### Instructions to follow
Line by line, return everything in the listing exactly.
*** Opening Collected data ***
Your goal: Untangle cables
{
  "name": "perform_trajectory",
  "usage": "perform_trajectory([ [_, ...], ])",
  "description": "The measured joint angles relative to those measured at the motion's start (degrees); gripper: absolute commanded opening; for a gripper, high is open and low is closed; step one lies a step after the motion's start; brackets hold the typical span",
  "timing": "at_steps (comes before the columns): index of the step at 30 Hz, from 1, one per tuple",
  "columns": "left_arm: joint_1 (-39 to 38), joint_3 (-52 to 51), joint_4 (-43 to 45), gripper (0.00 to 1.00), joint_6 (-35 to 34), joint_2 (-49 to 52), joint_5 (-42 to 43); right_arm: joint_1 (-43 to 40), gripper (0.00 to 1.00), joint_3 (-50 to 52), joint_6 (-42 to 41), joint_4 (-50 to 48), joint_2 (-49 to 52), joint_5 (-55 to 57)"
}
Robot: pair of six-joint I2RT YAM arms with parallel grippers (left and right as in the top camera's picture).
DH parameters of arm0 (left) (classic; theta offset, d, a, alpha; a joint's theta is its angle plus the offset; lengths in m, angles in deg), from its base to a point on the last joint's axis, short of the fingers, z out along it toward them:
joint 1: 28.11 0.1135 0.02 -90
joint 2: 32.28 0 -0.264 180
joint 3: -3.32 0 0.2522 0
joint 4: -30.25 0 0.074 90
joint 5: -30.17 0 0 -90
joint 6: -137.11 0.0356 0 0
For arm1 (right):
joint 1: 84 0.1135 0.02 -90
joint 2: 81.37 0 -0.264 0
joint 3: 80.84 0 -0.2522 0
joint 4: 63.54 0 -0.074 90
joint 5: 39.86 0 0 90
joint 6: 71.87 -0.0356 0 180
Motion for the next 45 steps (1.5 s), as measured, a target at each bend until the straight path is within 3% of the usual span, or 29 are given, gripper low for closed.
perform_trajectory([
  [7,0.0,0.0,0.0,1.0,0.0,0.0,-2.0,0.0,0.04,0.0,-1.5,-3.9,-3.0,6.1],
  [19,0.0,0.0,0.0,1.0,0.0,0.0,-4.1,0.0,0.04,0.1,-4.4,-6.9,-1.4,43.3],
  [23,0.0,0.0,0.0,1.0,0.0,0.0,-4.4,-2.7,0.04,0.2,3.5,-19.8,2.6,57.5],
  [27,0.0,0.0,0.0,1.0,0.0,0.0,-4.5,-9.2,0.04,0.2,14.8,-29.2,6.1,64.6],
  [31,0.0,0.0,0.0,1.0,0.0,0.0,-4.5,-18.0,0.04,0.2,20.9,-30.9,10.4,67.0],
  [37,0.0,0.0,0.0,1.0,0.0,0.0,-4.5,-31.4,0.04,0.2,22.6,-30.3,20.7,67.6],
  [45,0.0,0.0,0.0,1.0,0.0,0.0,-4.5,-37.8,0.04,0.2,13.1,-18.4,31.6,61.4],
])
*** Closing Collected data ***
### Response to the task
Your goal: Untangle cables
{
  "name": "perform_trajectory",
  "usage": "perform_trajectory([ [_, ...], ])",
  "description": "The measured joint angles relative to those measured at the motion's start (degrees); gripper: absolute commanded opening; for a gripper, high is open and low is closed; step one lies a step after the motion's start; brackets hold the typical span",
  "timing": "at_steps (comes before the columns): index of the step at 30 Hz, from 1, one per tuple",
  "columns": "left_arm: joint_1 (-39 to 38), joint_3 (-52 to 51), joint_4 (-43 to 45), gripper (0.00 to 1.00), joint_6 (-35 to 34), joint_2 (-49 to 52), joint_5 (-42 to 43); right_arm: joint_1 (-43 to 40), gripper (0.00 to 1.00), joint_3 (-50 to 52), joint_6 (-42 to 41), joint_4 (-50 to 48), joint_2 (-49 to 52), joint_5 (-55 to 57)"
}
Robot: pair of six-joint I2RT YAM arms with parallel grippers (left and right as in the top camera's picture).
DH parameters of arm0 (left) (classic; theta offset, d, a, alpha; a joint's theta is its angle plus the offset; lengths in m, angles in deg), from its base to a point on the last joint's axis, short of the fingers, z out along it toward them:
joint 1: 28.11 0.1135 0.02 -90
joint 2: 32.28 0 -0.264 180
joint 3: -3.32 0 0.2522 0
joint 4: -30.25 0 0.074 90
joint 5: -30.17 0 0 -90
joint 6: -137.11 0.0356 0 0
For arm1 (right):
joint 1: 84 0.1135 0.02 -90
joint 2: 81.37 0 -0.264 0
joint 3: 80.84 0 -0.2522 0
joint 4: 63.54 0 -0.074 90
joint 5: 39.86 0 0 90
joint 6: 71.87 -0.0356 0 180
Motion for the next 45 steps (1.5 s), as measured, a target at each bend until the straight path is within 3% of the usual span, or 29 are given, gripper low for closed.
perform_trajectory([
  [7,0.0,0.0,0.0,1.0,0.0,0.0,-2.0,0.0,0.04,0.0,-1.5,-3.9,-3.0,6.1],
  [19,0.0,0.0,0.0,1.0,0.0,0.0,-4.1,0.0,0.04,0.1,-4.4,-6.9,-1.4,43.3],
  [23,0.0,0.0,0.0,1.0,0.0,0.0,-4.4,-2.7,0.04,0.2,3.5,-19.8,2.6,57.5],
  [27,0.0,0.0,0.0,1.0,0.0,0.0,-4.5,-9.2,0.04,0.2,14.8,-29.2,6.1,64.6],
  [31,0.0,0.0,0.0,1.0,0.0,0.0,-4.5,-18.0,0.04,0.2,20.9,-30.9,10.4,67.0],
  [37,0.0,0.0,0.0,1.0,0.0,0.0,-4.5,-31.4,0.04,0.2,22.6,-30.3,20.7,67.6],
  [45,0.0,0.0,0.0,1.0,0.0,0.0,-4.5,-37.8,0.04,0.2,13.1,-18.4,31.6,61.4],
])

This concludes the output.